On 28 December 1998, the USPTO granted and published for inventors Peter G. Kershaw, Douglas B. Flagg, Craig Green and Katsumi Hasegawa. The patent was filed on 24 January 1997 by Kai USA Ltd, who was also the assignee for the duration of its 20-year life span.

In 2002, Kershaw released a Steven Seagal model featuring stingray leather on the handle.

In May 2005, Kai USA Ltd. won four of the top awards at the Blade Show in Atlanta, Georgia. This was the first time in the show's history that one company won this number of awards in one year: 2005 Overall Knife of the Year, 2005 Most Innovative American Design, 2005 Kitchen Knife of the Year, and 2005 Knife Collaboration of the Year.

In June 2007, Kai USA won the Blade Show's "Overall Knife of the Year Award" with the Kershaw "Tyrade" (model 1850), in which the company's patent-pending Composite Blade technology using two different steels in the same blade was introduced. The blade steels were D2 tool steel at the cutting edge, and a spine of 154CM stainless steel.

In 2009 Kershaw won an award for the Speedform (model 3500).

In 2010, Kershaw won "American Made Knife of the Year" for the Tilt (model 4001) and Shun won "Kitchen Knife of the Year" for the Shun Premier line.

In the 2011 Blade Show, Zero Tolerance's 0777 won "Overall Knife of the Year," the ZT-Rick Hinderer 0560/0561 won "Collaboration of the Year," and the Shun Fuji line won "Kitchen Knife of the Year".

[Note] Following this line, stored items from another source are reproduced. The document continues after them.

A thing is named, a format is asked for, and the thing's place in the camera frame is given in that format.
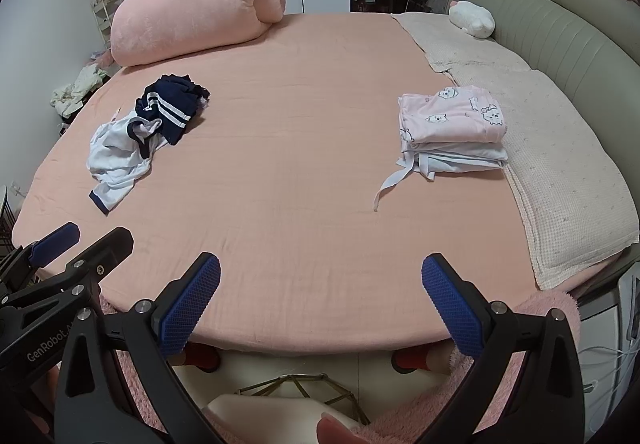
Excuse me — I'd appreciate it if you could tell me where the gold wire frame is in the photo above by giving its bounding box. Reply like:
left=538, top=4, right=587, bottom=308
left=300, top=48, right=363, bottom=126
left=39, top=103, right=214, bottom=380
left=237, top=374, right=371, bottom=425

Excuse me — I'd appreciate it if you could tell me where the navy skirt with white stripes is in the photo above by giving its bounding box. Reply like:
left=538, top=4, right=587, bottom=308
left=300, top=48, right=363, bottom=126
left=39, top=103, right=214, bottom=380
left=134, top=75, right=211, bottom=146

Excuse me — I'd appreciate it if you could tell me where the grey green padded headboard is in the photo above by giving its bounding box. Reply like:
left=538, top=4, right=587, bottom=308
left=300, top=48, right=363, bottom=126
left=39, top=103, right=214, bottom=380
left=452, top=0, right=640, bottom=235

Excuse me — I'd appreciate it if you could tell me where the white appliance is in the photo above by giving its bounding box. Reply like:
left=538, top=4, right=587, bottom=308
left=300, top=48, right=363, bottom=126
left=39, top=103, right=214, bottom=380
left=570, top=264, right=640, bottom=425

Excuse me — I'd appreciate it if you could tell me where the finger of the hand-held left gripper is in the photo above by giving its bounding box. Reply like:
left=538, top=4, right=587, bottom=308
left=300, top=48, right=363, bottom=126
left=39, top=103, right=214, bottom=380
left=0, top=222, right=82, bottom=297
left=54, top=226, right=135, bottom=311

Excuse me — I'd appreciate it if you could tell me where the pile of light clothes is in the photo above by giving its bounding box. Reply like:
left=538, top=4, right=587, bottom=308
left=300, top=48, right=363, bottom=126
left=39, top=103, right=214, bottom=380
left=50, top=64, right=111, bottom=117

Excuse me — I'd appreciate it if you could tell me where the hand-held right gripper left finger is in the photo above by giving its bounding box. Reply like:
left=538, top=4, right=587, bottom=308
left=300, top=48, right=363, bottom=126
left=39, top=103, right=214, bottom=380
left=52, top=251, right=236, bottom=444

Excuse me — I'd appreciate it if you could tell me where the white cushion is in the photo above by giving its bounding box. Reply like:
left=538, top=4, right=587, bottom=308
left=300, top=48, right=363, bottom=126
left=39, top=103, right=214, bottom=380
left=205, top=396, right=361, bottom=444

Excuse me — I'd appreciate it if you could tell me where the pink fluffy robe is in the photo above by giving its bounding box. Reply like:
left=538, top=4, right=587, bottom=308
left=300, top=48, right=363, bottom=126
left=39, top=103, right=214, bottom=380
left=97, top=291, right=582, bottom=444

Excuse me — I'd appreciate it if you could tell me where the red slipper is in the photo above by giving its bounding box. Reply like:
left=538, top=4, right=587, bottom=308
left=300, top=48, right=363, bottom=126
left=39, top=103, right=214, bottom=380
left=182, top=341, right=221, bottom=372
left=391, top=344, right=431, bottom=372

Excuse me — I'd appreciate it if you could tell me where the white shirt with navy trim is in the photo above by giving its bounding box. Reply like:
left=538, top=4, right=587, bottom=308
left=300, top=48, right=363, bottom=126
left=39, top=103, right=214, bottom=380
left=86, top=111, right=168, bottom=215

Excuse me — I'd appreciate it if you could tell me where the white shelf rack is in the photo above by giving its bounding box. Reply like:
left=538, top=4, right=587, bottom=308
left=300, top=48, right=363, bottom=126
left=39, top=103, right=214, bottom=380
left=90, top=0, right=126, bottom=49

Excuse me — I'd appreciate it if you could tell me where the pink printed folded pajama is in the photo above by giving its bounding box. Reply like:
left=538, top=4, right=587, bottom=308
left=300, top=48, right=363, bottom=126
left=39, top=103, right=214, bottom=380
left=398, top=85, right=508, bottom=149

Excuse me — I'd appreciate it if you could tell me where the white folded garment with strap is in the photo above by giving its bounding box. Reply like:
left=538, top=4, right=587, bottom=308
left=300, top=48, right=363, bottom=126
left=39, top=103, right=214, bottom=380
left=374, top=141, right=509, bottom=213

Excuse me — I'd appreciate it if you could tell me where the small white folded cloth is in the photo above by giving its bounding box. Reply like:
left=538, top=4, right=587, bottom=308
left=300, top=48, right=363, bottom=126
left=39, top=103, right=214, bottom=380
left=448, top=0, right=496, bottom=40

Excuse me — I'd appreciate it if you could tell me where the person's right hand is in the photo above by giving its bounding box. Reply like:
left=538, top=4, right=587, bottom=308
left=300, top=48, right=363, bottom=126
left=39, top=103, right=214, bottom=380
left=316, top=414, right=371, bottom=444

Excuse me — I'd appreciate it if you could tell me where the pink sheeted bed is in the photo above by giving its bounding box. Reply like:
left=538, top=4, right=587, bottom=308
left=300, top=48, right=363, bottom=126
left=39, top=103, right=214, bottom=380
left=11, top=12, right=640, bottom=360

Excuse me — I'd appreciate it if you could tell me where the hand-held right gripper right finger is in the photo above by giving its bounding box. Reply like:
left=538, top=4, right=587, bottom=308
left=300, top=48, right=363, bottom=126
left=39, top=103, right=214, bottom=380
left=421, top=253, right=586, bottom=444

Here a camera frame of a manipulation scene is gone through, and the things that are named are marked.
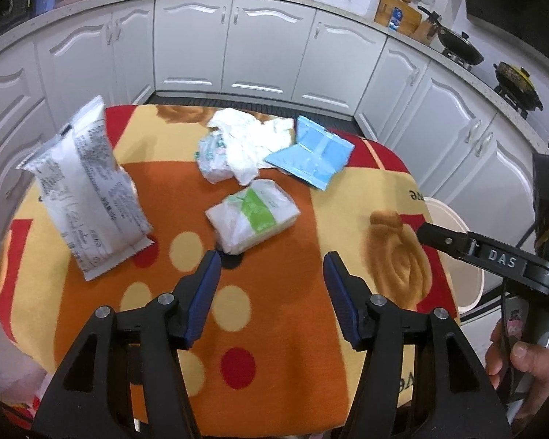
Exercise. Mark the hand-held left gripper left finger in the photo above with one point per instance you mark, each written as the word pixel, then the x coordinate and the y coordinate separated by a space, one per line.
pixel 203 297

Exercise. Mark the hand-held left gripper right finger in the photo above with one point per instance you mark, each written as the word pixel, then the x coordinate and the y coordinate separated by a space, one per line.
pixel 343 297

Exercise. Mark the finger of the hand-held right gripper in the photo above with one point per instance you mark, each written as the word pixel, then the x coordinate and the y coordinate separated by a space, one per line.
pixel 443 238

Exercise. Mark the white round trash bin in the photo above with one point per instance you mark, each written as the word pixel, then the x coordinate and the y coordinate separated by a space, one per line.
pixel 462 238

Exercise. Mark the tissue pack with green label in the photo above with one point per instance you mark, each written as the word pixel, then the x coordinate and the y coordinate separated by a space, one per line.
pixel 251 212

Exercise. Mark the blue plastic packet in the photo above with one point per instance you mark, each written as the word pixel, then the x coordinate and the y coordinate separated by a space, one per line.
pixel 311 155

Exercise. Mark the white printed plastic wrapper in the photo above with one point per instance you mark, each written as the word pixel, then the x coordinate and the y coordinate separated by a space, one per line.
pixel 87 192

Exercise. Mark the person's right hand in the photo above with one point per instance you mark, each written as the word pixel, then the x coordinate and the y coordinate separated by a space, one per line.
pixel 530 366

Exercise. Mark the colourful dotted tablecloth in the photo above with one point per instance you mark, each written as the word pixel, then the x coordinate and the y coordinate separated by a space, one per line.
pixel 279 366

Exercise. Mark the black gas stove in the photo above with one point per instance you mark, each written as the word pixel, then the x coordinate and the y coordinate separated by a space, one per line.
pixel 512 98

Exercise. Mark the yellow lidded pot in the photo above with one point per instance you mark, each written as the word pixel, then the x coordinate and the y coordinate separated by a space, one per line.
pixel 519 84

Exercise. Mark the black wok with lid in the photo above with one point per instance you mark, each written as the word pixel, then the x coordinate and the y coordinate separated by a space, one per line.
pixel 460 45

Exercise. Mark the grey ribbed floor mat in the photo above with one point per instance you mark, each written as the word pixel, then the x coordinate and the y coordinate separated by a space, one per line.
pixel 256 103

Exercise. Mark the wooden knife block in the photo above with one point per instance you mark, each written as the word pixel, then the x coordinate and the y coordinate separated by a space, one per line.
pixel 425 29

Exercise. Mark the wooden cutting board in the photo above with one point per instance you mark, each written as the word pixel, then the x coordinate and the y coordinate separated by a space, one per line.
pixel 395 13

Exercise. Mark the black range hood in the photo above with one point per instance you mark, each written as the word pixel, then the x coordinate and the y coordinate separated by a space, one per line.
pixel 517 4

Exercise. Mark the white base cabinets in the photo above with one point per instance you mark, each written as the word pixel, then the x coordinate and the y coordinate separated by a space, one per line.
pixel 256 45

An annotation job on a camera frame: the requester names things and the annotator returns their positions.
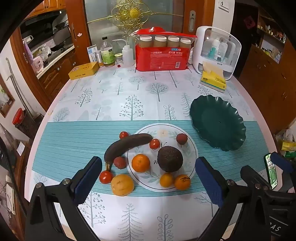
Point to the cherry tomato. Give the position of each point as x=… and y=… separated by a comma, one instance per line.
x=154, y=144
x=106, y=177
x=124, y=134

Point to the metal can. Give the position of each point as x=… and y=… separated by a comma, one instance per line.
x=98, y=58

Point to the black wok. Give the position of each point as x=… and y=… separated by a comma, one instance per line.
x=59, y=47

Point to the dark avocado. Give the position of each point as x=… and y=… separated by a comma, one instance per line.
x=170, y=159

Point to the white squeeze bottle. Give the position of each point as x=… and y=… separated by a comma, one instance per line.
x=128, y=56

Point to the white floral plate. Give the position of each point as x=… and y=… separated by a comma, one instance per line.
x=150, y=179

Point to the yellow tin box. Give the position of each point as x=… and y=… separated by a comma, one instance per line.
x=83, y=70

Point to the dark green scalloped plate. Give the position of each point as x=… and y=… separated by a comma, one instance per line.
x=219, y=122

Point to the overripe dark banana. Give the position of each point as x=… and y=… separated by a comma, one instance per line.
x=129, y=144

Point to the large yellow orange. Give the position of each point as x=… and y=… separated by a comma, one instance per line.
x=122, y=185

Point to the pink box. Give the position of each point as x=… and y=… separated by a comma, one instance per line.
x=37, y=64

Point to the red plastic package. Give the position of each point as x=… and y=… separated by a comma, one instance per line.
x=161, y=59

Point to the brown wooden cupboard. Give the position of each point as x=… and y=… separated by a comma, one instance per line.
x=266, y=92

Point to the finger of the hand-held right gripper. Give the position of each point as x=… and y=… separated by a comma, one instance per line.
x=281, y=161
x=248, y=173

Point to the wooden picture frame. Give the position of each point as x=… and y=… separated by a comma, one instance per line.
x=7, y=102

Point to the glass bottle green label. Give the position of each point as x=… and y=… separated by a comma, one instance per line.
x=107, y=55

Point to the small jar yellow lid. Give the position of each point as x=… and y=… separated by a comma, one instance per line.
x=118, y=59

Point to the wooden shelf with items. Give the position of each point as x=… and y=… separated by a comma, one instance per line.
x=270, y=34

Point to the white plastic bag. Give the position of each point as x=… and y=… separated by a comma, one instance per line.
x=286, y=134

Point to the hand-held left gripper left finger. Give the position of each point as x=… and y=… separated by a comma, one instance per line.
x=87, y=179

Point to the wooden kitchen cabinet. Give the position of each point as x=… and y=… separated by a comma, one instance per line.
x=57, y=74

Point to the yellow packet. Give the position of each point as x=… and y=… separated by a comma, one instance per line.
x=288, y=146

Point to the dark woven basket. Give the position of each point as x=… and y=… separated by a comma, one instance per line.
x=31, y=126

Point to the purple hanging cloth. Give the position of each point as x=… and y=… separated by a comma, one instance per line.
x=26, y=52

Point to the red paper decoration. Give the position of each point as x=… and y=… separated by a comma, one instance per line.
x=249, y=22

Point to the medium orange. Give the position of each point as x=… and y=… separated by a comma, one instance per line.
x=140, y=163

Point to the small orange with stem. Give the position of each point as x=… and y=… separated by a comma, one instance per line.
x=182, y=182

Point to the teal bottle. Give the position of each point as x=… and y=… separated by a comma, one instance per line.
x=212, y=49

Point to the white blue carton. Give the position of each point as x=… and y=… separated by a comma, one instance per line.
x=92, y=54

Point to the white wall switch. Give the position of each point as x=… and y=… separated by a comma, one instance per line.
x=224, y=5

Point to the white storage box clear lid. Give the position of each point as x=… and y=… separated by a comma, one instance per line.
x=198, y=46

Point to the red bin lid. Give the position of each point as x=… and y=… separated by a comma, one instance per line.
x=18, y=115

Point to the metal pole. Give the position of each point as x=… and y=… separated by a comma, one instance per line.
x=17, y=87

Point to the red lychee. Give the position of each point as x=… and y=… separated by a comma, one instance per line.
x=181, y=139
x=120, y=162

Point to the wooden wall cabinet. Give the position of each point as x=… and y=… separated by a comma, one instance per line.
x=48, y=5

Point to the yellow tissue pack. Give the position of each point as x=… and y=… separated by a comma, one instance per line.
x=214, y=81

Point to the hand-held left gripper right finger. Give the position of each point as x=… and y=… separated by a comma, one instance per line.
x=210, y=183

Then in 2012, Kai USA Ltd. repeated its four-win sweep of the Blade Show awards. The Zero Tolerance 0888 won "Overall Knife of the Year", while the 0600 won for "Collaboration of the Year". The Kershaw Cryo won 2012's "Best Buy of the Year" and the Shun Taiyo was the 2012 "Kitchen Knife of the Year."

==Products==
Kai USA Ltd. has three lines of products; Kershaw Knives brand of sporting and pocketknives, Shun Cutlery, handcrafted Japanese kitchen cutlery, and Zero Tolerance, a line of premium and professional knives.

Kai USA Ltd. holds more than 150 patents from the USPTO.

Kershaw has collaborated with custom knife makers including Hall of Fame knife maker Ken Onion on Kershaw's SpeedSafe knives, Ernest Emerson, Grant and Gavin Hawk, Frank Centofante, Rick Hinderer and RJ Martin.

- Kershaw Knives: Pocketknives and sporting knives designed for everyday use, camping, hunting and fishing
- Zero Tolerance Knives: Premium knives developed in loose collaboration with custom knife makers for the law enforcement and military markets.
- Shun Cutlery: Handcrafted kitchen cutlery
- Kai Housewares: Kitchen cutlery and household products
- Priyanka India Pvt. Ltd.: Stainless Steel Kitchen cutlery and household products

== In popular culture ==
In the television show Person of Interest, the character John Reece (played by Jim Caviezel) is frequently seen using a Kershaw Blur.

In the television series NCIS, the character Leroy Jethro Gibbs (played by Mark Harmon) is seen frequently using a Zero Tolerance ZT0301 with Tiger Stripes.

In the television series Bizarre Foods with Andrew Zimmern, the host Andrew Zimmern is frequently seen using a Kershaw Leek.